**Records excerpted from a collection**

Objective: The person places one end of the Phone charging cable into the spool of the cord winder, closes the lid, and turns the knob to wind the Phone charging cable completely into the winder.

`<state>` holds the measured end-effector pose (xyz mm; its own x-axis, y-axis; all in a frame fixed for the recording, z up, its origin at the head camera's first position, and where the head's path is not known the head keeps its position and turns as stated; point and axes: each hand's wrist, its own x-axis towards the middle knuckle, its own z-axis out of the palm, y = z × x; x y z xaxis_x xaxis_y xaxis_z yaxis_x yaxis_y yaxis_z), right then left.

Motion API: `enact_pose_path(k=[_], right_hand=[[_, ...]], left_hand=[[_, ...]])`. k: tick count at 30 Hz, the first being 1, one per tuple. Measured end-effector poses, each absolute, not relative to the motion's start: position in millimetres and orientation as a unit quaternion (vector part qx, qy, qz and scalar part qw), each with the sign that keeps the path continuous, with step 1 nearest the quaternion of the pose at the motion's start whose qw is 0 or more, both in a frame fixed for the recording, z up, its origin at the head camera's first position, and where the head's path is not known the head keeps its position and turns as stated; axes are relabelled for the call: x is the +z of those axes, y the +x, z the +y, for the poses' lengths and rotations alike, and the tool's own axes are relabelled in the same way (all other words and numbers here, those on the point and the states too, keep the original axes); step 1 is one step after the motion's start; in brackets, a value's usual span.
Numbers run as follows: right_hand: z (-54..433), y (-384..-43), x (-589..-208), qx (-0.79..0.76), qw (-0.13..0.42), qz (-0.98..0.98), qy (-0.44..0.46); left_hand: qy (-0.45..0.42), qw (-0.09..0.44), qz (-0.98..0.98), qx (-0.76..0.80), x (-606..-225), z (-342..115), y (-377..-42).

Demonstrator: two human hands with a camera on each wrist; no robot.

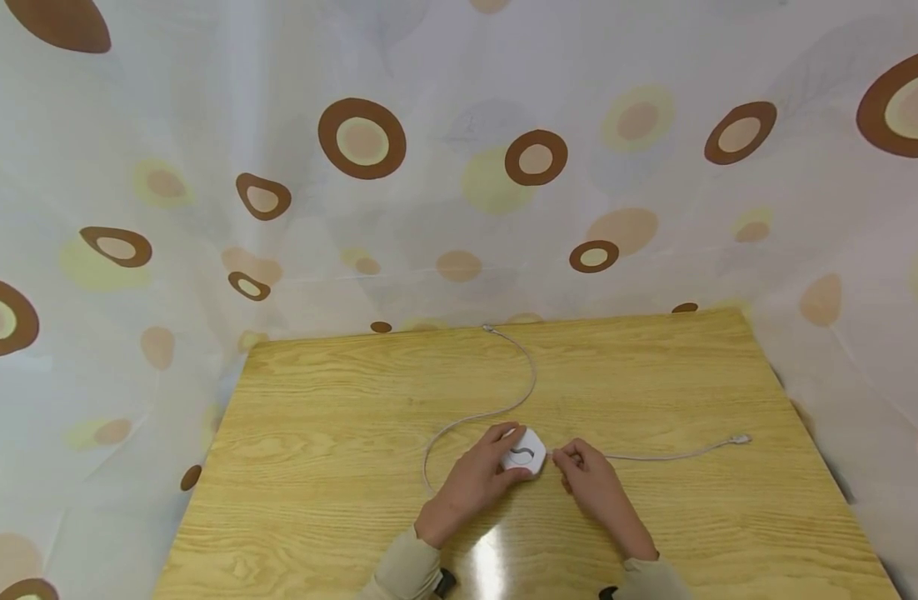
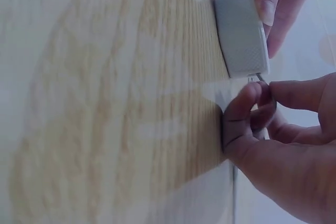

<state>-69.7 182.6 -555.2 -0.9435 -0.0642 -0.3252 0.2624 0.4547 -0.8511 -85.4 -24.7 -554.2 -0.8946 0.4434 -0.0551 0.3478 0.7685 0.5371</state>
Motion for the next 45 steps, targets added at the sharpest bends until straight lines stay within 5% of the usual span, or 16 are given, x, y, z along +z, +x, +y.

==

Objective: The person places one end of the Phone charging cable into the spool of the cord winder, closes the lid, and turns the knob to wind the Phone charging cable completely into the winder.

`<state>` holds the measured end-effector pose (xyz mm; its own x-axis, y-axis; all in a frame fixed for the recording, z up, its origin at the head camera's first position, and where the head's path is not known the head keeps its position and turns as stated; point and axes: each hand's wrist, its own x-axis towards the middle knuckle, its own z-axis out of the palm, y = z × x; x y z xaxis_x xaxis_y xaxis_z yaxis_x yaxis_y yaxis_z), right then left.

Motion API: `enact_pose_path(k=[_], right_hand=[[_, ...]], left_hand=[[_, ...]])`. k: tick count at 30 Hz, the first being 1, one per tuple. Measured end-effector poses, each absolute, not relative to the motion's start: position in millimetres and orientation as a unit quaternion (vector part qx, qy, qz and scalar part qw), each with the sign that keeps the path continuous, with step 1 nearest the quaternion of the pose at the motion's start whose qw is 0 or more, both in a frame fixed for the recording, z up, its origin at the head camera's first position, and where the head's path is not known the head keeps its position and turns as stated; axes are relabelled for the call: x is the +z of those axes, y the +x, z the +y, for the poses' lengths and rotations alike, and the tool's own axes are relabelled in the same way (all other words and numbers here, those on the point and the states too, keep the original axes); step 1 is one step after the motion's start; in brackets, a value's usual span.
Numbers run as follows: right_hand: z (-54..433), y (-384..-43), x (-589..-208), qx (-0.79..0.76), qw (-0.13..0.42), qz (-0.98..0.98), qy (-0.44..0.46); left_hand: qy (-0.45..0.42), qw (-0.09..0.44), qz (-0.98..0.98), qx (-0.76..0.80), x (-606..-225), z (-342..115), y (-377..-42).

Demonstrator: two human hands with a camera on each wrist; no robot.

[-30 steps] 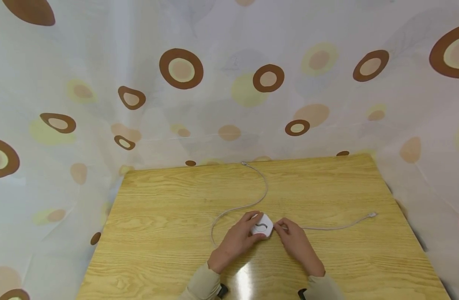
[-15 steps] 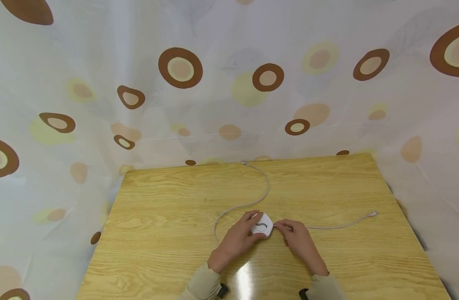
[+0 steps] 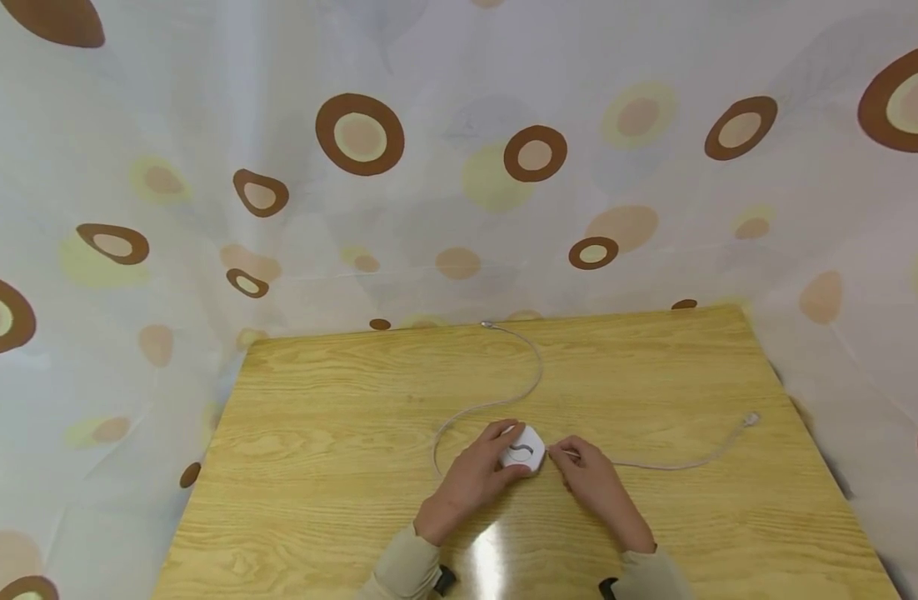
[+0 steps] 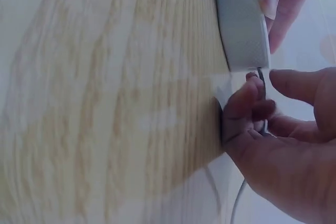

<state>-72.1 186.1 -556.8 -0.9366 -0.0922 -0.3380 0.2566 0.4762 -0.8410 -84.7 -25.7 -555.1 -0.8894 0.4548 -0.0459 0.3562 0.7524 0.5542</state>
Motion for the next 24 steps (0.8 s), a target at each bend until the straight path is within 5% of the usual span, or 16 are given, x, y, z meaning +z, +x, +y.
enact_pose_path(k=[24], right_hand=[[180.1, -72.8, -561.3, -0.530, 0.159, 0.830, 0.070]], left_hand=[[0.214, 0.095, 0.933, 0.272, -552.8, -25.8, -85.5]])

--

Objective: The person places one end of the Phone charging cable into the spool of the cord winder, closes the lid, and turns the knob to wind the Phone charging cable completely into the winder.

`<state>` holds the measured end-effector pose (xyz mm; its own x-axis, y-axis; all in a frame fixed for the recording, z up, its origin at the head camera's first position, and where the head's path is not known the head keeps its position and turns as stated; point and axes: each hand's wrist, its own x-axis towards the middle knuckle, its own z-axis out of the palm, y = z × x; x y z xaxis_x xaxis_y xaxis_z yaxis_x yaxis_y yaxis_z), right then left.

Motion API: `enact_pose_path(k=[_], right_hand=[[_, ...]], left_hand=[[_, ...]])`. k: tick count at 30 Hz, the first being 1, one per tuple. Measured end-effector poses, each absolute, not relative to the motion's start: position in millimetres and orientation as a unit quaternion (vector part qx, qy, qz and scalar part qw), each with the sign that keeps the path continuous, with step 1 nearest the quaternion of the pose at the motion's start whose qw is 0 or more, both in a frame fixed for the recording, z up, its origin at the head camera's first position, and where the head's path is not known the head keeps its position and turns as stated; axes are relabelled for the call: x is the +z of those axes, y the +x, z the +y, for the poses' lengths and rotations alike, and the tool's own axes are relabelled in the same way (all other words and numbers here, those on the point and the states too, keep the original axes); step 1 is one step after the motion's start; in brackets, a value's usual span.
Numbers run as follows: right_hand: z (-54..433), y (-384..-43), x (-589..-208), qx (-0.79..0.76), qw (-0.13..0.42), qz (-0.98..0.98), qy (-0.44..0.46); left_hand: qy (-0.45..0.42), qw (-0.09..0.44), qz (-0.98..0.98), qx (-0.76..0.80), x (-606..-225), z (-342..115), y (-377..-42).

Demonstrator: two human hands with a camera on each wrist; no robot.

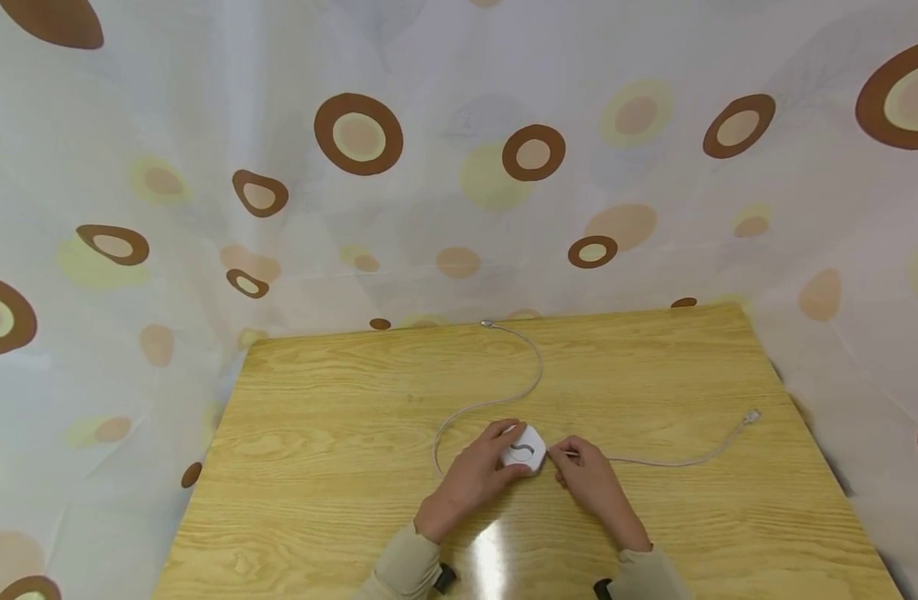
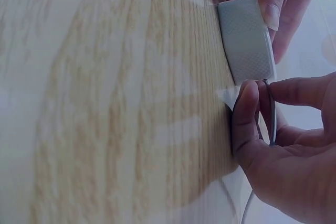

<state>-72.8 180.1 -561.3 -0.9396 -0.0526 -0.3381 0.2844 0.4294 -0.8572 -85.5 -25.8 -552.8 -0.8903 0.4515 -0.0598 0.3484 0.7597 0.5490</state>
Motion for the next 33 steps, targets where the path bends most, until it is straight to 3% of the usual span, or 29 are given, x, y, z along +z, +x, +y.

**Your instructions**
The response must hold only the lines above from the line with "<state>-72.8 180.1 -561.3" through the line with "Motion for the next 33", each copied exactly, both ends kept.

**Answer box**
<state>-72.8 180.1 -561.3 -0.9396 -0.0526 -0.3381 0.2844 0.4294 -0.8572 -85.5 -25.8 -552.8 -0.8903 0.4515 -0.0598 0.3484 0.7597 0.5490</state>
Motion for the next 33 steps, targets where the path bends most, until it is straight to 3% of the usual span, or 29 are given, x, y, z along +z, +x, +y.

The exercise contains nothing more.